We have also identified the underlying fundamentals most likely to shape these future levels of social cohesion. There are 25 fundamentals, or variables, including political leadership, unemployment and land reform. These variables have then been synthesised into the following driving forces, which diagnose the country’s societal challenges and guide us on intervention:
- Social inequality. South Africans continue to experience stark inequalities in income, access and assets. The distribution of each is still heavily informed by race, gender, generation and spatial location;
- Resistance, resentment and reconciliation. South Africans lack a shared understanding of our history and many feel postdemocratic SA doesn’t “belong” to them, resulting in struggles about recognition and reconciliation; and
- Institutional and leadership capacity. SA has been shaken by corruption, the looting of state-owned enterprises and private sector theft and fraud, which has undermined trust in leadership.
The country is on course for the least desirable scenario. Known as Gwara Gwara, it imagines SA as a demoralised land of disorder and decay. In this scenario the country continues to experience slow economic growth, periods of deep recession, unemployment that never falls below 25%, and income inequality that exceeds even the high levels of the 2010s.
In such a state the country would be unlikely to ever achieve the desired levels of social cohesion. But the government has heard our message. Our scenarios were launched in 2017, and already they’re feeding into debates on economic, national, regional and institutional strategies. They’re being used by various institutions as a planning tool, and are being included in key institutional reports, including the Gauteng Growing Together 2030 report. The time for social compacting using scenarios has arrived.
I’ve consistently maintained that the current pandemic offers us a gift within a crisis. We’re at a critical juncture where, as we recover and rebuild, we can envision and pursue a new future that benefits us all. This moment of unbalance and uncertainty is an opportunity to usher in a new order and new way of doing things.
The time for a social compact is now. We need to work as a collective and with renewed vigour, resolve and determination towards course-correcting and improving quality of life for all citizens. Scenarios can guide our next steps forward.
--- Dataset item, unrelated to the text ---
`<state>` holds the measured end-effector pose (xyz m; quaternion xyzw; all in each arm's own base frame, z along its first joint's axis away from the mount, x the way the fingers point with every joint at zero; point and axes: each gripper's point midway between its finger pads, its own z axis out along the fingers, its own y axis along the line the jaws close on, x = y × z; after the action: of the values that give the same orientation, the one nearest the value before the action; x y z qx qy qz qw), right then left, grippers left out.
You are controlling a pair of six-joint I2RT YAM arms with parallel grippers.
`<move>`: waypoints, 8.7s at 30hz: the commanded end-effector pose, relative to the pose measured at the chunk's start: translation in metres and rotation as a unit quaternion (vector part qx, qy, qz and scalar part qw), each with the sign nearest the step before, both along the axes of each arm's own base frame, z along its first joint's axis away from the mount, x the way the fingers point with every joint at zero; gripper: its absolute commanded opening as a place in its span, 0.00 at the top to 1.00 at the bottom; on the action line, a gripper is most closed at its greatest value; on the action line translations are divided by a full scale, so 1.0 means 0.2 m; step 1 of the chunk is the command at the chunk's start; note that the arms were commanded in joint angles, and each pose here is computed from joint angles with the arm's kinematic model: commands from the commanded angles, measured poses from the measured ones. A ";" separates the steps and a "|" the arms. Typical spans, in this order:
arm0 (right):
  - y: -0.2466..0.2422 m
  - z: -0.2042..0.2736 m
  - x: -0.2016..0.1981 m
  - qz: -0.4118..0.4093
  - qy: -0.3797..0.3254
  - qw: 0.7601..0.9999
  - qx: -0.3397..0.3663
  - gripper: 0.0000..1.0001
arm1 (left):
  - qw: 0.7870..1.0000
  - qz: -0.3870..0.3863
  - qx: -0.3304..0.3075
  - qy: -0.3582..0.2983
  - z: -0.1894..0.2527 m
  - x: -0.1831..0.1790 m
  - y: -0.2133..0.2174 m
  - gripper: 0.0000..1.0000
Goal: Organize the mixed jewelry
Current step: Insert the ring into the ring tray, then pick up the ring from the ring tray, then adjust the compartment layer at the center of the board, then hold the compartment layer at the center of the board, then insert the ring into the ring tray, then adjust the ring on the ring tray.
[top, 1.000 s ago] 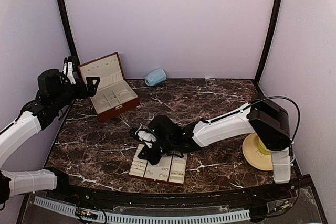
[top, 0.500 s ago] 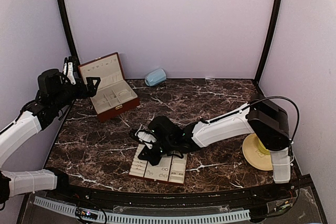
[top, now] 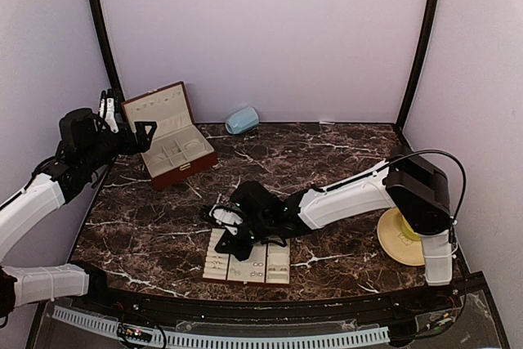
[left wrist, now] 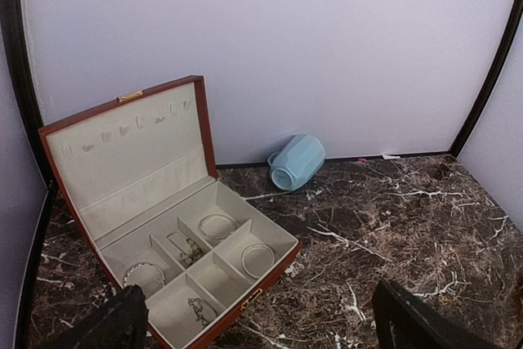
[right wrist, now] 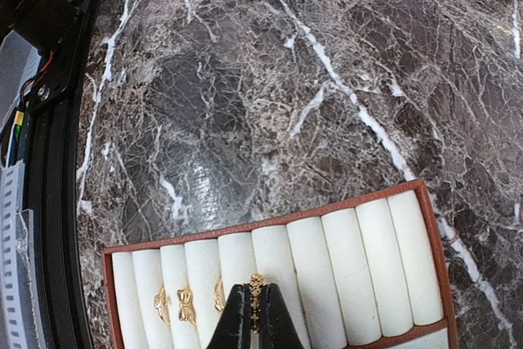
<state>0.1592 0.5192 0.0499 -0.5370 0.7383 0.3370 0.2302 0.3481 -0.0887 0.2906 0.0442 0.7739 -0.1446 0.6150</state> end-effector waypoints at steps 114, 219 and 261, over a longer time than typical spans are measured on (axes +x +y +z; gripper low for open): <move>-0.02 0.08 0.00 0.012 -0.001 0.999 0.038 1.00 | 0.819 -0.254 -0.087 0.507 -1.26 -0.81 -0.81 0.59; 0.00 0.04 0.02 0.005 0.014 1.000 -0.005 0.96 | 0.814 -0.258 -0.056 0.517 -1.33 -0.84 -0.83 0.77; -0.12 -0.20 0.06 -0.020 -0.007 0.997 -0.074 0.98 | 0.818 -0.264 -0.064 0.507 -1.29 -0.83 -0.85 0.77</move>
<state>0.1706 0.5113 0.0447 -0.5336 0.7519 0.3198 0.2181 0.1817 -0.2569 0.0275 0.1193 0.9257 -0.3523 0.0691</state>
For SA to walk hand-in-hand towards Nayi le Walk, Indlulamithi believes we need to tackle the issues and opportunities collectively within the key driving forces. We need to aspire to economic growth strategies that are transformative and inclusive and deal with the root causes of inequality. And we need leadership that appreciates the collective interest and works to realise it, fostering a civic spirit in line with the constitution.
The Indlulamithi initiative is updating the scenarios to take into account the shifting national and international context of the Covid-19 pandemic, ensuring our approach remains relevant, effective and impactful. As we do we hope to see scenarios play an even greater role in social compacting, in which all people feel they can influence the future and those in positions of power.
• Sangqu is executive-in-residence at the Gordon Institute of Business Science (GIBS) and chairs the Indlulamithi scenarios executive team.